I agree, but who cares. His objective is to playback his games in Dolby Digital. He know what he wants. Lets help him achieve his goal.



FordGT90Concept said:


> If his receiver has HDMI, it will support 8 channel PCM.  Dolby Digital/SPDIF was pre-HDMI.



He can use both. Use an encoder soundcard for his games, and set up his video card for DVD and Blu Ray Playback in Media Player.
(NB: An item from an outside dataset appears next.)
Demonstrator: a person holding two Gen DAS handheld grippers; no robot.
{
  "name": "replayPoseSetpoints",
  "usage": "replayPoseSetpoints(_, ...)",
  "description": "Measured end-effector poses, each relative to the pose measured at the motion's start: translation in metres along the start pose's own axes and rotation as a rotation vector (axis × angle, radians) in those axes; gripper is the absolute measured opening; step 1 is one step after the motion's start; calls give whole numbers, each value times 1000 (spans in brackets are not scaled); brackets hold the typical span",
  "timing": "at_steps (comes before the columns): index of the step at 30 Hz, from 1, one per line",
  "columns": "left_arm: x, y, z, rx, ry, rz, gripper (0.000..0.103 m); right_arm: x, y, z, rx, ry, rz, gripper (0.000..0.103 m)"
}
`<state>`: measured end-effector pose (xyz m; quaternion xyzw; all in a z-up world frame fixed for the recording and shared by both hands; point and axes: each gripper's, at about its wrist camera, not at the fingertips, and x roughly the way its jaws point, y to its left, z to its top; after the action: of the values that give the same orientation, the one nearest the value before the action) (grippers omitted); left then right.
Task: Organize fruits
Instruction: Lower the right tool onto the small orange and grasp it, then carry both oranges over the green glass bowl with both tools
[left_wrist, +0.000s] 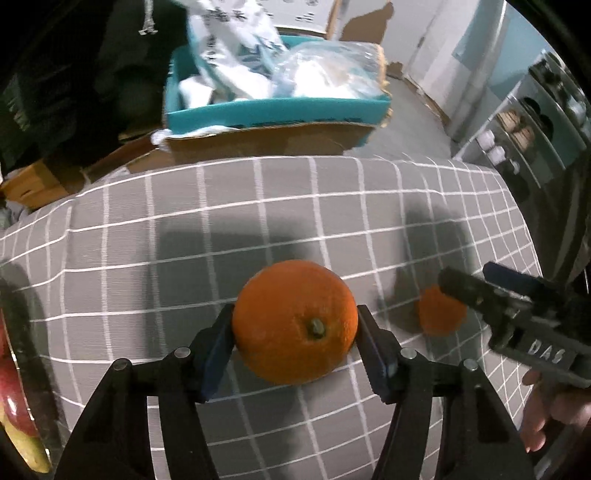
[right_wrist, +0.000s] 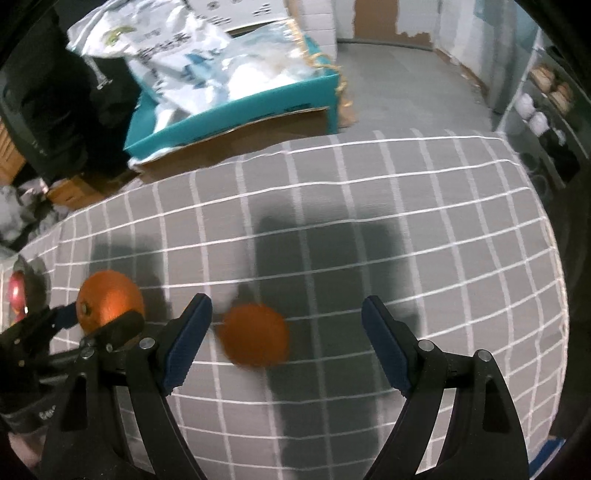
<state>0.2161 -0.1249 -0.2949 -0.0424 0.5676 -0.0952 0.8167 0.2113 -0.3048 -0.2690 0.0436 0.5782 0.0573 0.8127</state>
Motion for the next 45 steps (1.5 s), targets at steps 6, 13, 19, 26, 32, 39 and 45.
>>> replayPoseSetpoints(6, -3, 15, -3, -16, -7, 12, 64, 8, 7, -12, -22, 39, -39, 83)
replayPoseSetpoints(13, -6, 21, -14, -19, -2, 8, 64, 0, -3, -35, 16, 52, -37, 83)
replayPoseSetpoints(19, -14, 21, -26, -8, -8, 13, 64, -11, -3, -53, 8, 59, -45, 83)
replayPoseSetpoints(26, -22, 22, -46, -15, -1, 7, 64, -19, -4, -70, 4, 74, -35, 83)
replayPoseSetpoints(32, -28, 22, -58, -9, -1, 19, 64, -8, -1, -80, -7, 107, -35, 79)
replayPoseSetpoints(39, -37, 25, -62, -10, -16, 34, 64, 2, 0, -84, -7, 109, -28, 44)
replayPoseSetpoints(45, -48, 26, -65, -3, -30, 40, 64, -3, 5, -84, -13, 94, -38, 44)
That is the cheapest solution.

If he has money to burn he can get an encoder soundcard with HDMI out like the Asus Xonar HDAV 1.3 but it's an unnecessary expense

http://www.asus.com/Multimedia/Audio_Cards/Xonar_HDAV13_Deluxe/


----------



## Dent1 (Dec 12, 2012)

Wow, no thank you or acknowledgement from the OP.

Then again I can't blame the OP for not returning because none of the geeks wanted to give the OP the solution he requested without bias.


----------



## D007 (Dec 12, 2012)

Make it easy on yourself.. I just did after spending years driving myself crazy. 

Buy a home theater system.. 
I got a bluray one for like 200 bucks at Tiger Direct/ CompUSA. 

Just run optical from the pc to the home theater system.

Run HDMI from the pc to the TV for video.
Done..

EDIT: http://www.tigerdirect.com/applications/SearchTools/item-details.asp?EdpNo=4953951&Sku=L47-1012
Something like that. 
I went with the 1000 watt version, for a little more umph.
That is a 330 watt, still nice.

Just make sure it has an optical for HD audio.

I like to have one optical and one HDMI on it.
If it lacks either you loose.

Need the optical to run HD sound from the PC to the Theater system.
Need the HDMI to use the disc player that comes with the unit in HD.

Cheers and gl ^^


----------